Where capacity shows up in retrain

In retrain, each step does:

  1. sample completions
  2. score rewards
  3. compute advantages/transforms
  4. run adapter training

Capacity pressure is mostly driven by:

  • [training].batch_size
  • [training].group_size
  • [training].max_tokens
  • [campaign].parallel, max_workers, stagger_seconds
  • [backpressure] controller settings (optional auto-tuning)

Profiles used in retrain docs

  • Standard profile (default): batch_size=8, group_size=16, max_tokens=10240
  • Smoke-test profile (quickstart): batch_size=2, group_size=8, max_tokens=1024 (non-default)

Treat max_tokens as an upper bound, not expected generation length. Capacity should be calibrated from real runs.

Core formulas

Concurrency per step

concurrency = batch_size * group_size

This is the number of completions sampled per training step.

Total campaign steps

total_campaign_steps = num_conditions * num_seeds * max_steps

Estimated wall time

estimated_wall_time = total_campaign_steps * median_step_time / effective_parallelism

Where:

  • median_step_time comes from recent step_time_s logs
  • effective_parallelism = min(max_workers, total_runs) when parallel = true
  • effective_parallelism = 1 when parallel = false

retrain command flow for capacity sizing

# 1) Create or inspect config
retrain init --template campaign
retrain explain campaign.toml

# 2) Run a small pilot (edit max_steps in TOML first)
retrain campaign.toml

# 3) Check run matrix and outputs
retrain status logs

Worker planning for retrain campaigns

Use these campaign keys:

[campaign]
parallel = true
max_workers = 4
stagger_seconds = 8

Guidelines:

  • Start with max_workers = 2 to confirm backend stability.
  • Increase workers only after pilot runs show stable latency and no API saturation.
  • Use stagger_seconds (5-15s) to smooth startup bursts on shared services.
  • If all workers slow down together, lower max_workers before changing model/training knobs.

Tinker API throttling

For the Tinker backend, parallel campaigns automatically throttle concurrent API calls via a file-based counting semaphore. This means you can safely set max_workers higher than max_concurrent — workers will queue for API access instead of overwhelming the endpoint.

[campaign]
parallel = true
max_workers = 12       # 12 subprocesses run in parallel

[backend]
backend = "tinker"
max_concurrent = 4     # but only 4 hit the Tinker API at once

The default max_concurrent = 4 prevents the 502/504 errors that previously occurred when many workers called Tinker simultaneously. Tune it based on your endpoint's capacity.

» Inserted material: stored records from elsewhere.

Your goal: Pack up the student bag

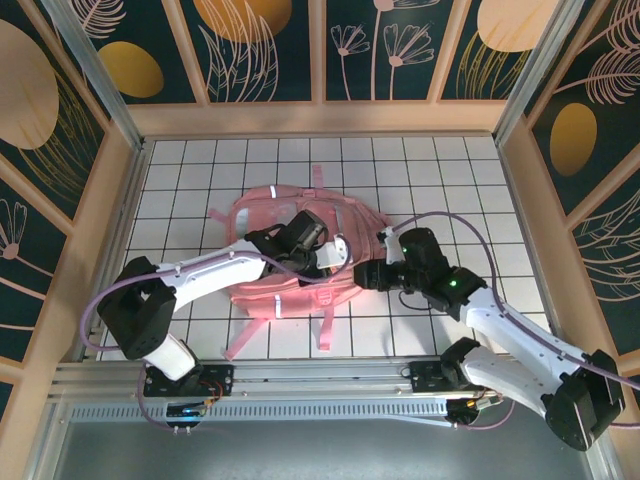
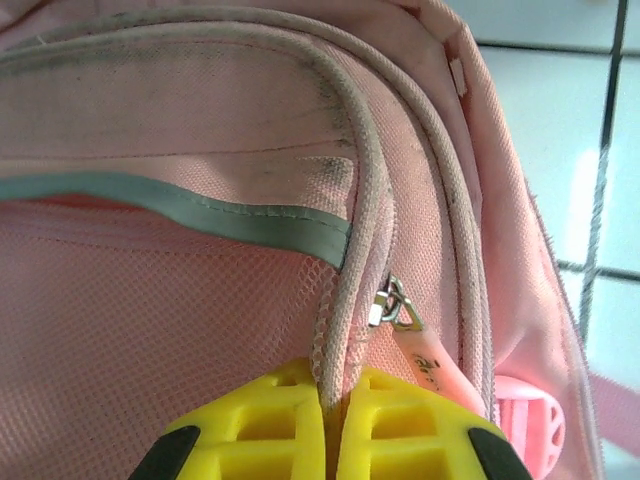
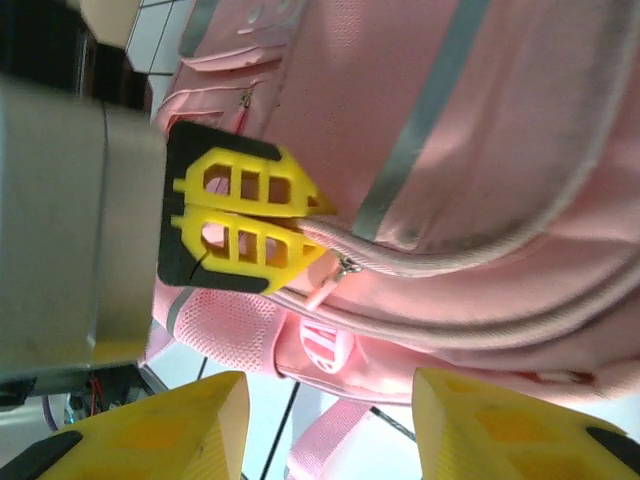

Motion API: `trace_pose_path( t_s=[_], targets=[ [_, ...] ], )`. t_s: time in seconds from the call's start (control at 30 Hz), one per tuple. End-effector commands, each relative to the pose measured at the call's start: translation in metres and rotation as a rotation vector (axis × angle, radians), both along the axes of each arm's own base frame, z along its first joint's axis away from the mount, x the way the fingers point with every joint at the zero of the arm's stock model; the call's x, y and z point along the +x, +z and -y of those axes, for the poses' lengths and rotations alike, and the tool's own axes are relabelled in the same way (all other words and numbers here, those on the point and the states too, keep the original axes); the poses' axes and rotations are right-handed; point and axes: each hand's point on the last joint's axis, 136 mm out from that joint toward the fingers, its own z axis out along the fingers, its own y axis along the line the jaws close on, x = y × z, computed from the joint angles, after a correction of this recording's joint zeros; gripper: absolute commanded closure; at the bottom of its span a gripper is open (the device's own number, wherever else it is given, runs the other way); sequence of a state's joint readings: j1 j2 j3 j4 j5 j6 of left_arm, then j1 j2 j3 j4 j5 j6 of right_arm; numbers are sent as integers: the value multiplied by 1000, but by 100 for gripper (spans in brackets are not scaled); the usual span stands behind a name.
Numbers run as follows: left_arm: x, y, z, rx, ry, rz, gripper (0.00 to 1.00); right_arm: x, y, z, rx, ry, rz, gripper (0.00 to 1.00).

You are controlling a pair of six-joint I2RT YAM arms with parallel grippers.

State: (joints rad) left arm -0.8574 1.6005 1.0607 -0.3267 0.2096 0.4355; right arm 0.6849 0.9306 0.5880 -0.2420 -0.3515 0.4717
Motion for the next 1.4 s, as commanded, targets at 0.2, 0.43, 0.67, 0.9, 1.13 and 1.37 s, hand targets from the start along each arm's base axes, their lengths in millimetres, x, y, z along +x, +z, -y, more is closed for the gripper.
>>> trace_pose_path(
  t_s=[0.2, 0.43, 0.67, 0.9, 1.13, 1.37],
  targets=[
    [-9, 50, 27, -434, 153, -415, 100, 16, -8, -12, -16, -75, 110, 53],
    [-11, 54, 22, -489, 167, -476, 100, 30, -23, -13, -126, -81, 161, 52],
    [-8, 57, 24, -502, 198, -514, 100, 18, -23, -35, -179, -26, 190, 53],
    [-17, 66, 19, -523, 189, -532, 100, 36, -45, -11, -354, -171, 210, 89],
    [-15, 44, -1, -445, 229, -465, 100, 27, -36, -3, -372, -127, 197, 100],
    [-15, 31, -11, -382, 172, -379, 100, 24, -61, 38, -317, -171, 87, 100]
  ],
)
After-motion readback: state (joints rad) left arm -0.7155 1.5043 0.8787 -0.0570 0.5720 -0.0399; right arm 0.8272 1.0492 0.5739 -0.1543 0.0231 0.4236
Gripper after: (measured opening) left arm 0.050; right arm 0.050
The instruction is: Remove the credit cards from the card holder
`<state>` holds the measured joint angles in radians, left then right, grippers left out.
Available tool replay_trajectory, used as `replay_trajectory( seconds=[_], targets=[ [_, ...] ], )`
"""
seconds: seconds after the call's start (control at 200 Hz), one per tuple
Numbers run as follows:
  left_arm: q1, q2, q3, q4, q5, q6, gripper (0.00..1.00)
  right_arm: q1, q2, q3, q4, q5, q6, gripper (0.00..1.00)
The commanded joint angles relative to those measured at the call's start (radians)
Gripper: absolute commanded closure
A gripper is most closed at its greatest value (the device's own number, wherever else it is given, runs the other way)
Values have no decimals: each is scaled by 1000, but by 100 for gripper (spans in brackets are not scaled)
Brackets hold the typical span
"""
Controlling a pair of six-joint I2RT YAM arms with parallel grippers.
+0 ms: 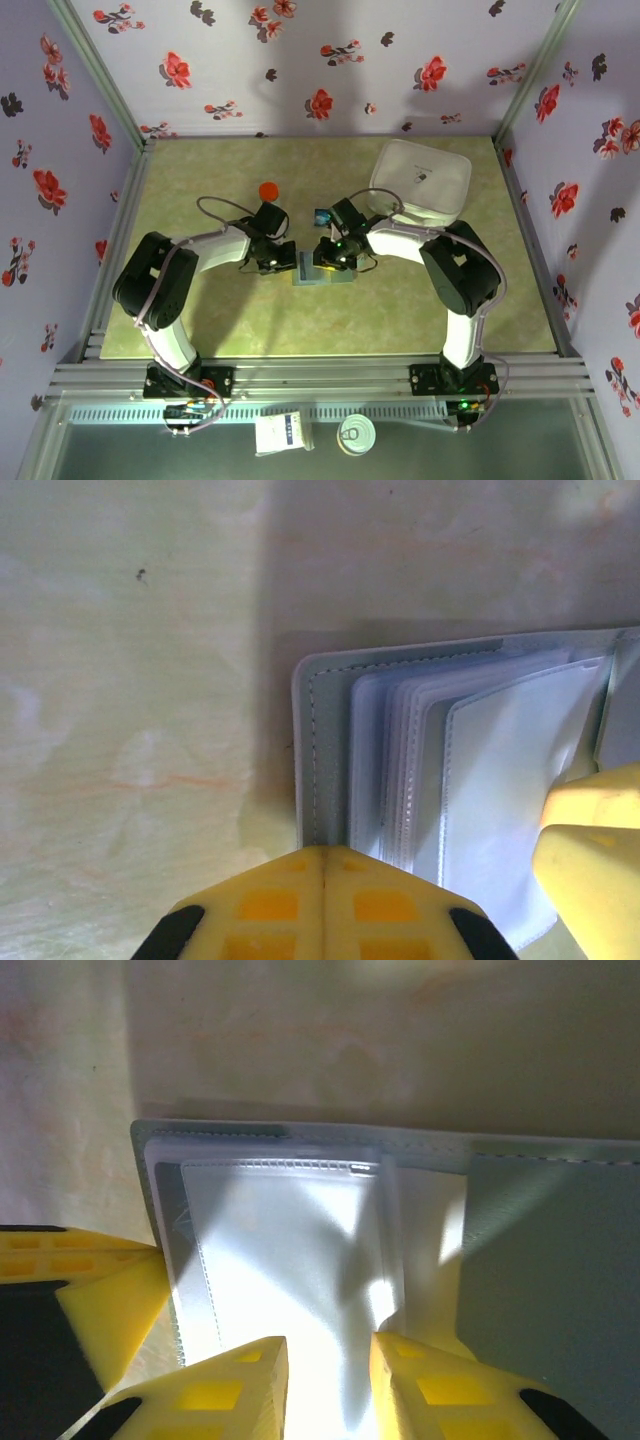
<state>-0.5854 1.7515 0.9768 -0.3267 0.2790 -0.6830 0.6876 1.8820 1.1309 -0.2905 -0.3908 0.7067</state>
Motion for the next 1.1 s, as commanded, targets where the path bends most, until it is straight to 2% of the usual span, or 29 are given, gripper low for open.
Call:
replay_trajectory(
  seconds=[0.0, 0.405, 0.68, 0.85, 1.095],
  targets=[
    [1, 16, 18, -41, -21, 28, 100, 1, -31, 3, -40, 50, -17, 71],
    [2, -86, 42, -34, 18, -14, 97, -8, -40, -40, -11, 44, -3, 74],
    [-21, -57, 26, 95, 131, -105, 84, -16, -61, -85, 34, 32, 18, 74],
    [-40, -23, 32, 123, 142, -127, 78, -17, -65, -91, 42, 29, 21, 75],
    [-52, 0, 28, 126, 129, -136, 74, -22, -67, -104, 48, 29, 23, 82]
  ],
)
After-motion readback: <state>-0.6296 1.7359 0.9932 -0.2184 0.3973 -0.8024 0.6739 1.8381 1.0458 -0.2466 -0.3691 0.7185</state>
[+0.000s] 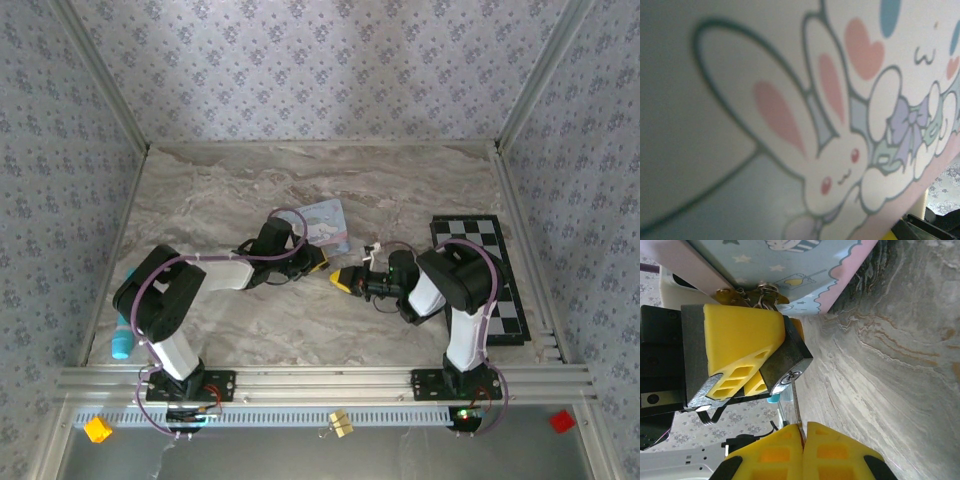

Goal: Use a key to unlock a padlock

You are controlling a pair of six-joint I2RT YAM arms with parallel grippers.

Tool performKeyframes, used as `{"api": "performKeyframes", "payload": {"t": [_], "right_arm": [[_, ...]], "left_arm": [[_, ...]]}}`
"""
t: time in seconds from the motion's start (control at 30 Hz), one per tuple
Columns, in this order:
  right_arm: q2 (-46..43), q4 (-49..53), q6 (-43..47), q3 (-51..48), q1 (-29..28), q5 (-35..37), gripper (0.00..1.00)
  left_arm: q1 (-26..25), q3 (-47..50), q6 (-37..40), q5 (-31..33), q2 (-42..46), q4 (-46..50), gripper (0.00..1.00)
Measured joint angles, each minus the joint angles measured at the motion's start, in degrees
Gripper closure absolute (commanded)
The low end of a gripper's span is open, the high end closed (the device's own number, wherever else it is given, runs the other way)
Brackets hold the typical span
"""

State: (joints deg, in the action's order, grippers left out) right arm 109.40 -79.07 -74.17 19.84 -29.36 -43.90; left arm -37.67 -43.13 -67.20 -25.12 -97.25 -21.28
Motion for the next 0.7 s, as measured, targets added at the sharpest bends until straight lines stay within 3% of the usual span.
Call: {"api": "performKeyframes", "payload": {"t": [0.7], "right_arm": [[-0.02, -0.26, -1.64, 1.2, 3.54, -5.55, 1.0]], "left_arm": [[0.0, 0.02, -2.99, -1.51, 0.07, -3.45, 1.0]]}}
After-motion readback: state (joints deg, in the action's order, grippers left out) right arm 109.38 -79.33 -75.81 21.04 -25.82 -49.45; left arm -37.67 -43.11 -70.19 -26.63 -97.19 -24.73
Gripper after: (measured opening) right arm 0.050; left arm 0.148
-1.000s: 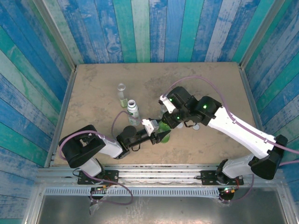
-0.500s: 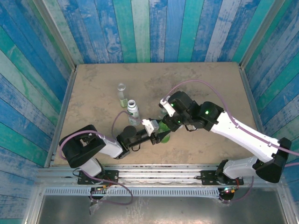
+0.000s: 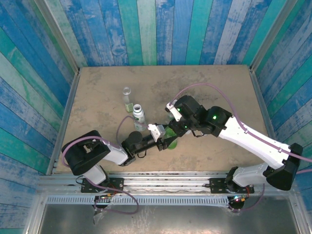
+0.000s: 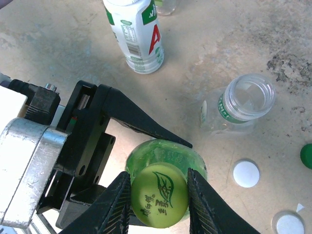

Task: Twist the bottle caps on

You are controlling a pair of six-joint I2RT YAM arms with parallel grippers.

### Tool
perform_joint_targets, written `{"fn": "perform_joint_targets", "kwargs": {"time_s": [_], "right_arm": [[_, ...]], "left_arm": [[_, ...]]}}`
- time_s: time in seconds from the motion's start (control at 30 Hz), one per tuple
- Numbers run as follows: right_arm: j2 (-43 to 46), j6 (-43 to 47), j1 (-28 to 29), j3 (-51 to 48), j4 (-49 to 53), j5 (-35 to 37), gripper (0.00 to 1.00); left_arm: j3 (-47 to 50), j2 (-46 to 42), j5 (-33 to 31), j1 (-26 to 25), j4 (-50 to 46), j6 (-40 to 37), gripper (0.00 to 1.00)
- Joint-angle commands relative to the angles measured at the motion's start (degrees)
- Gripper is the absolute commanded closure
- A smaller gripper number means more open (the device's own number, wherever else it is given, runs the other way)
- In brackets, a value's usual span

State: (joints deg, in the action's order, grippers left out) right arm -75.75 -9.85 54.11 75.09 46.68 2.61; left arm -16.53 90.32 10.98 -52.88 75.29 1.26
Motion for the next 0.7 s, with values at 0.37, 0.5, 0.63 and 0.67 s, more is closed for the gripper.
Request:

  1. Run a pilot: 20-50 steps, 1-2 seeds, target condition(s).
  2. Read step_time_s and use the median as median_step_time.
  3. Check max_token_hit_rate:
  4. If high, completions are being truncated; increase max_tokens only if quality requires it.
  5. If low, reduce max_tokens to lower latency and memory pressure.
  6. Check backpressure signals (bp_action, bp_regime, bp_p_star, bp_throughput):
  7. Frequent throttle or persistent retrograde means concurrency is too high.
  8. Stable hold near optimal is a good operating zone.
  9. Recompute wall time with updated median_step_time and chosen max_workers.

The two files you will read most often are:

  • logs/<run>/metrics.jsonl
  • logs/<campaign>/manifest.json

Capacity decision checklist

  • Is this a smoke test or a full training run?
  • Is max_tokens set intentionally for the objective?
  • Is campaign parallelism sized to backend limits?
  • Do pilot metrics confirm expected throughput?
  • Is estimated wall time acceptable before scaling seeds/conditions?